▸ **WORK TASK**
Beginning with the line below that contains "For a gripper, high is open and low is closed" and ending with the line that contains "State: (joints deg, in", retype every line exactly. Pictures are not copied.

▸ **THE INPUT**
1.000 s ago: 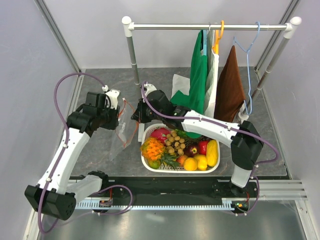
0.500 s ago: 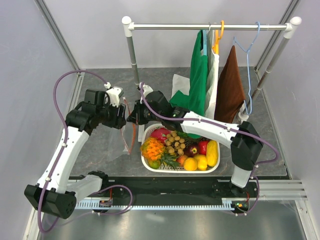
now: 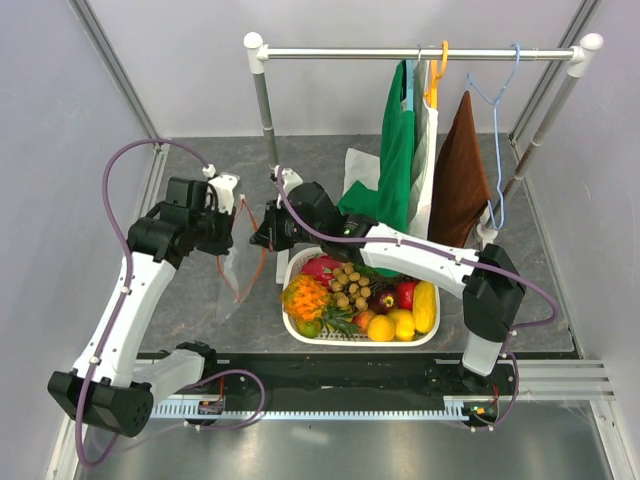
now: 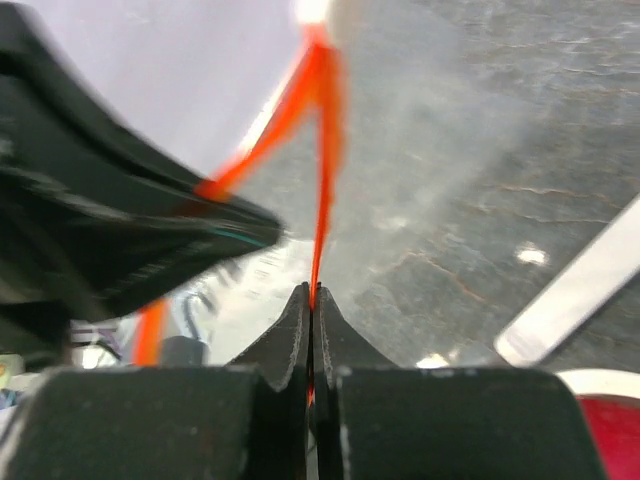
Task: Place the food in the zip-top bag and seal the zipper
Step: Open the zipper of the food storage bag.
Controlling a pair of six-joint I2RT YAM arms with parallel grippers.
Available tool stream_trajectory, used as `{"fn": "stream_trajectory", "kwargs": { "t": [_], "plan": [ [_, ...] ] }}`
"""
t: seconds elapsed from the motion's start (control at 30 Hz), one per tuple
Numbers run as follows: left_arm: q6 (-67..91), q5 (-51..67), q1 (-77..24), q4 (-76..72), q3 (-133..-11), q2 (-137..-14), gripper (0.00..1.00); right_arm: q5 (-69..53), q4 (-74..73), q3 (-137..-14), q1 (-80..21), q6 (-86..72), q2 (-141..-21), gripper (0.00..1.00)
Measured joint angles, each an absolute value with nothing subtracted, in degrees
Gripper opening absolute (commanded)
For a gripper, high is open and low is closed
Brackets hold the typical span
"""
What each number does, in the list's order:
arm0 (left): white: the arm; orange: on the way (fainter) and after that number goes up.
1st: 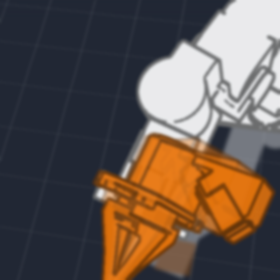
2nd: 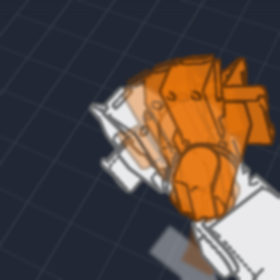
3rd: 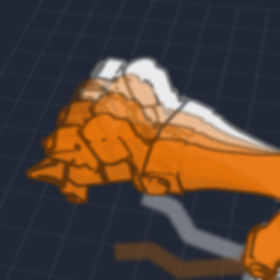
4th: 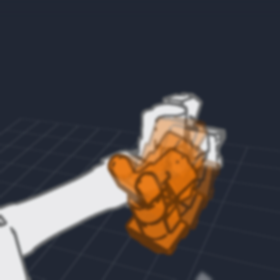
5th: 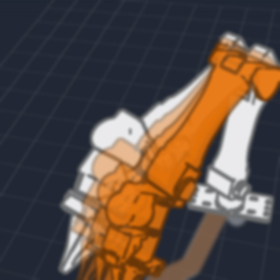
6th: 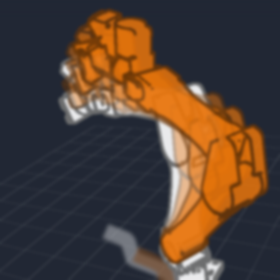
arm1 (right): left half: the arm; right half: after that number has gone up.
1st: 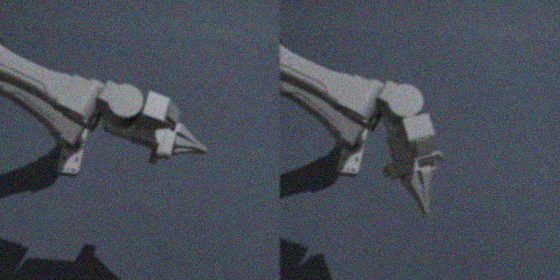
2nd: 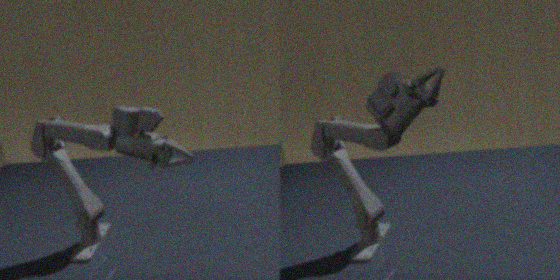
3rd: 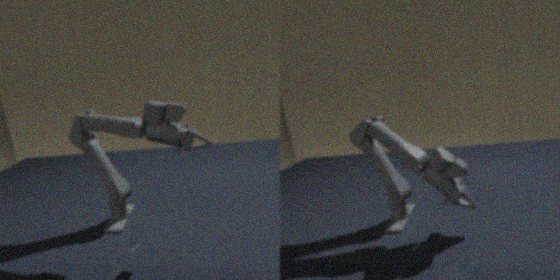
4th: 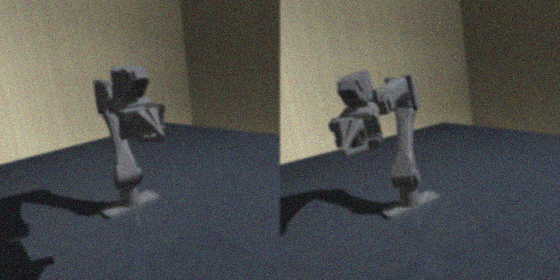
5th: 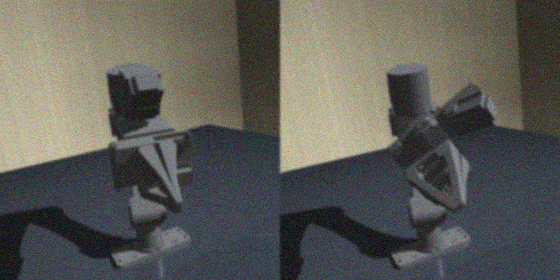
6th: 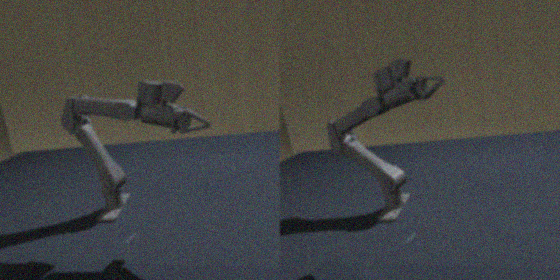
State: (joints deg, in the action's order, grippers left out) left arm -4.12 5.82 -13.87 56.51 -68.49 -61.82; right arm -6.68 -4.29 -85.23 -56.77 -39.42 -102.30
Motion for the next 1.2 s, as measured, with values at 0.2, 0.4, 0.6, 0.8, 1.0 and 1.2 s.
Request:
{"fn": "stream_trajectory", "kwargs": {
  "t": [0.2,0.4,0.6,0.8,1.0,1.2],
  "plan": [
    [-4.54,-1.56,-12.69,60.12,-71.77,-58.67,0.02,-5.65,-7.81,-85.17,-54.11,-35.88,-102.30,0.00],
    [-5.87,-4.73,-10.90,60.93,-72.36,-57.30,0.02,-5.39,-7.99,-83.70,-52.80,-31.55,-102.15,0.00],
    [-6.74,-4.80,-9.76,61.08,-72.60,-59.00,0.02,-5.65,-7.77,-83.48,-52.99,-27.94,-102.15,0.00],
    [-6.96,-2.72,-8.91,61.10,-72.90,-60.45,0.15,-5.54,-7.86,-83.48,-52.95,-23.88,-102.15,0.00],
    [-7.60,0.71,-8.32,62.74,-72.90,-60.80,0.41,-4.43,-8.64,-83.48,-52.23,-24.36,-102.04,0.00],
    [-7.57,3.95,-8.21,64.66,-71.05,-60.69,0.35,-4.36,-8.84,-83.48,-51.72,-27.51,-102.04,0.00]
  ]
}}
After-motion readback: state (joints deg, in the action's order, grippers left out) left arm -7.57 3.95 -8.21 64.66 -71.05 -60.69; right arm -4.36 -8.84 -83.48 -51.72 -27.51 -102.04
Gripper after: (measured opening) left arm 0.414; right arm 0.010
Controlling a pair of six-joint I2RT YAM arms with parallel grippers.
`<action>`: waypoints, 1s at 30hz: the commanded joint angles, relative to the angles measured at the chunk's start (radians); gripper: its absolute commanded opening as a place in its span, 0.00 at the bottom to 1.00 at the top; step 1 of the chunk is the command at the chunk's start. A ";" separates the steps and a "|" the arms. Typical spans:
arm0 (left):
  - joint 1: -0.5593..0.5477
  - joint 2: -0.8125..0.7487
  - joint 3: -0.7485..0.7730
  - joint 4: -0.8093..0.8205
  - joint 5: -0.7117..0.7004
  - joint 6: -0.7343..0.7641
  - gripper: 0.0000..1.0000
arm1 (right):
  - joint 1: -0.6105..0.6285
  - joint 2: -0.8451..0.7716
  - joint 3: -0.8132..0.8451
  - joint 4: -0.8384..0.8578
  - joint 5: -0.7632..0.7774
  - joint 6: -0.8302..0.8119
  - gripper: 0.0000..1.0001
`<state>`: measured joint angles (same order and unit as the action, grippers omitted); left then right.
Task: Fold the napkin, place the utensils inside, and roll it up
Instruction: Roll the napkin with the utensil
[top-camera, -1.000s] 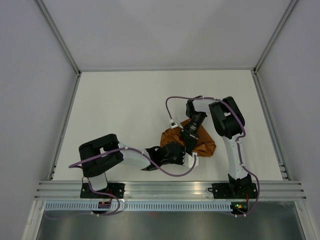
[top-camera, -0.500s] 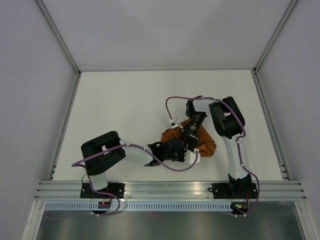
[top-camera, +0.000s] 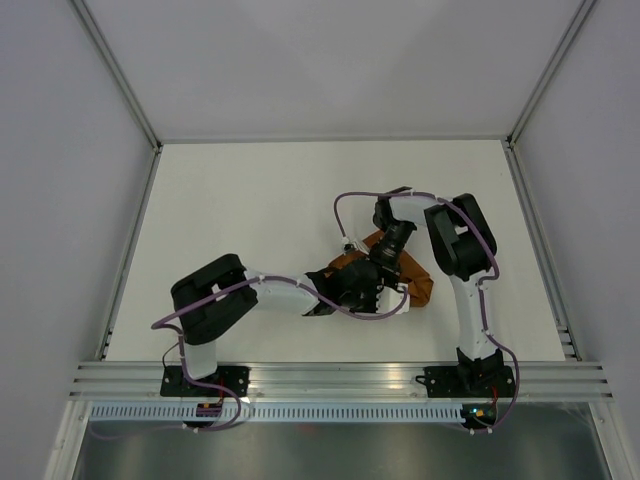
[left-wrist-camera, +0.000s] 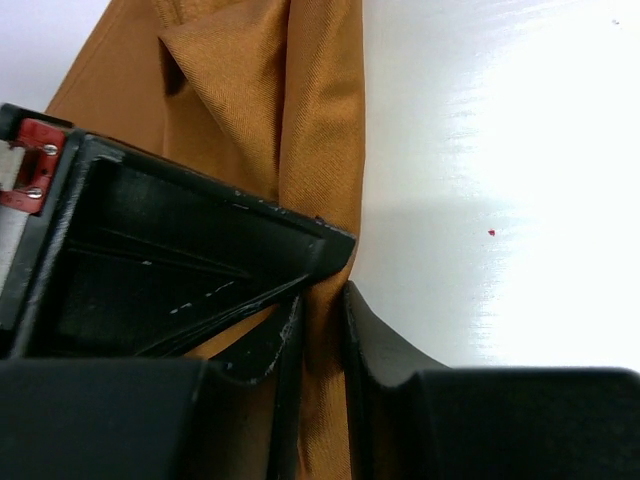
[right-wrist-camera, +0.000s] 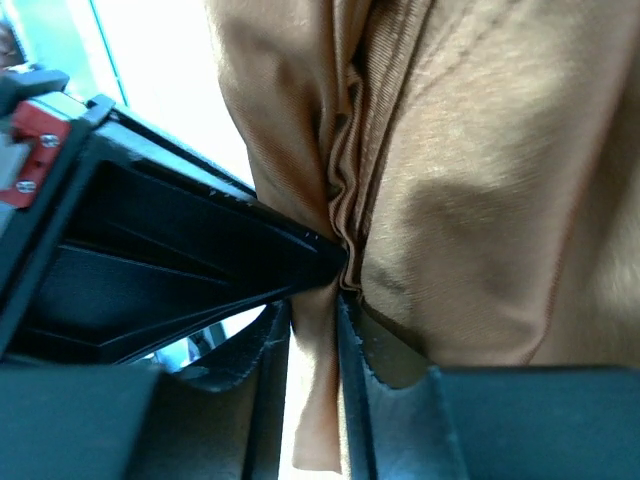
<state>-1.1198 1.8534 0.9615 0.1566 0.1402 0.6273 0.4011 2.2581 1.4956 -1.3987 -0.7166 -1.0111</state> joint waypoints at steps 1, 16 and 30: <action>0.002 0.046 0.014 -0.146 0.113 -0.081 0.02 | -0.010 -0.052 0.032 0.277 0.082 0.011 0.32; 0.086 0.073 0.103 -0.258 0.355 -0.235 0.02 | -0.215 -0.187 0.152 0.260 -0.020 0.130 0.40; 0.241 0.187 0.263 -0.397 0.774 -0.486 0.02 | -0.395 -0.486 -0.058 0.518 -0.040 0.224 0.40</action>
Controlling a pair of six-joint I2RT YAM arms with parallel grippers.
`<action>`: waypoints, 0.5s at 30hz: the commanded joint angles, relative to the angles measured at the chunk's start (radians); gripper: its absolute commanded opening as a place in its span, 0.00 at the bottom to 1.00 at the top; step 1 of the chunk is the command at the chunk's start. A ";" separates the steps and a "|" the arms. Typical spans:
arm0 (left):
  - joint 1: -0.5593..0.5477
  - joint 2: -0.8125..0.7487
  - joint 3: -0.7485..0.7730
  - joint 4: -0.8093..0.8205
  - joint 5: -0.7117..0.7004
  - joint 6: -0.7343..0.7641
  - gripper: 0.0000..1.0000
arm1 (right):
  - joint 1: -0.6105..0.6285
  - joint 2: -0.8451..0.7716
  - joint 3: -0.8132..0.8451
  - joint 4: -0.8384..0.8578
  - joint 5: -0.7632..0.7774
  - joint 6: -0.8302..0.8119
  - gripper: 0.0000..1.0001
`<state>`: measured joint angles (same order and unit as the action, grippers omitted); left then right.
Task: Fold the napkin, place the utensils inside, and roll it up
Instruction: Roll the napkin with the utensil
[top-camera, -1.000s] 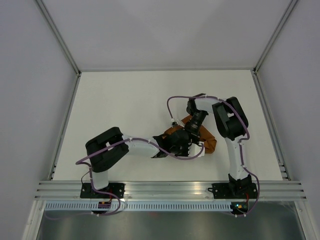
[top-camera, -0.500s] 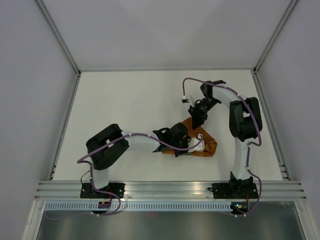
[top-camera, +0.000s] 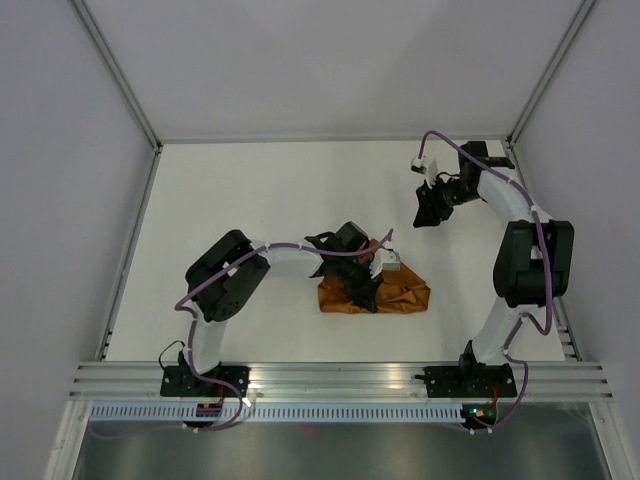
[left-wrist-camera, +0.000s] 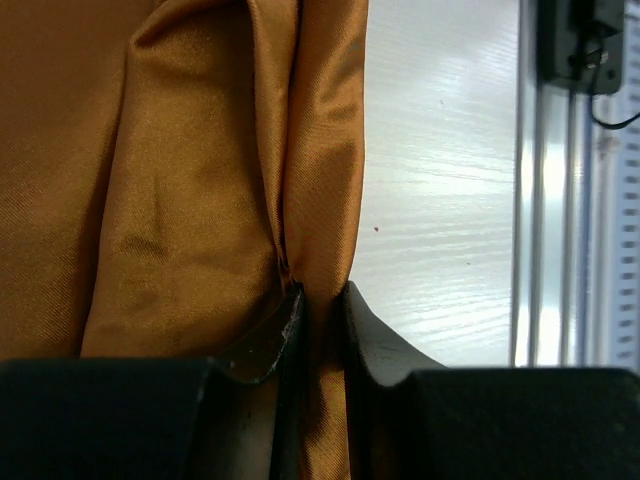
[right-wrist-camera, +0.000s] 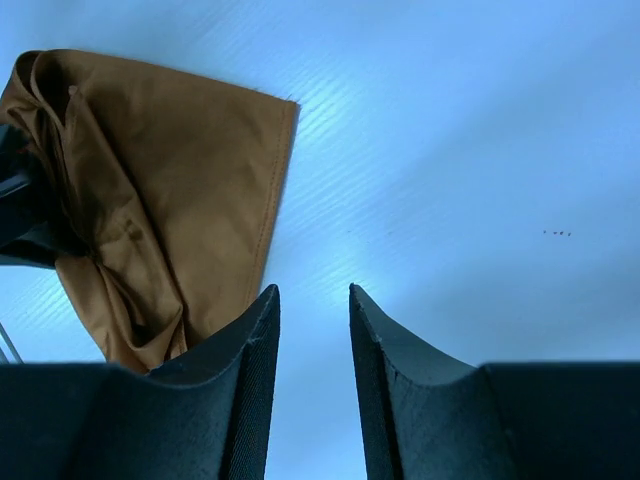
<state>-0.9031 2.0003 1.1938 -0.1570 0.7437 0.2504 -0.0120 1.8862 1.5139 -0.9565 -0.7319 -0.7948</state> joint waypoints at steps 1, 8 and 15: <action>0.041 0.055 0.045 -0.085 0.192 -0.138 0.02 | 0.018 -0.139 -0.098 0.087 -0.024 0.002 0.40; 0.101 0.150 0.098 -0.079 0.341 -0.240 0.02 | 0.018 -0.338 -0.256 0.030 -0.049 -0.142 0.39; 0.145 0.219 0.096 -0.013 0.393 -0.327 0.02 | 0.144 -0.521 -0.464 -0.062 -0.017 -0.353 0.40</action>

▸ **TASK SOLUTION**
For a gripper, high is open and low is closed
Brackets hold the typical span
"""
What each number does, in the list's order:
arm0 (left): white: the arm; orange: on the way (fainter) and after that number goes up.
1st: 
2nd: 
3rd: 
4th: 
5th: 
6th: 
arm1 (right): left half: the arm; right half: after that number has gone up.
1st: 
2nd: 
3rd: 
4th: 
5th: 
6th: 
State: (joints deg, in the action's order, grippers left out) left arm -4.12 5.82 -13.87 56.51 -68.49 -61.82; right arm -6.68 -4.29 -85.23 -56.77 -39.42 -102.30

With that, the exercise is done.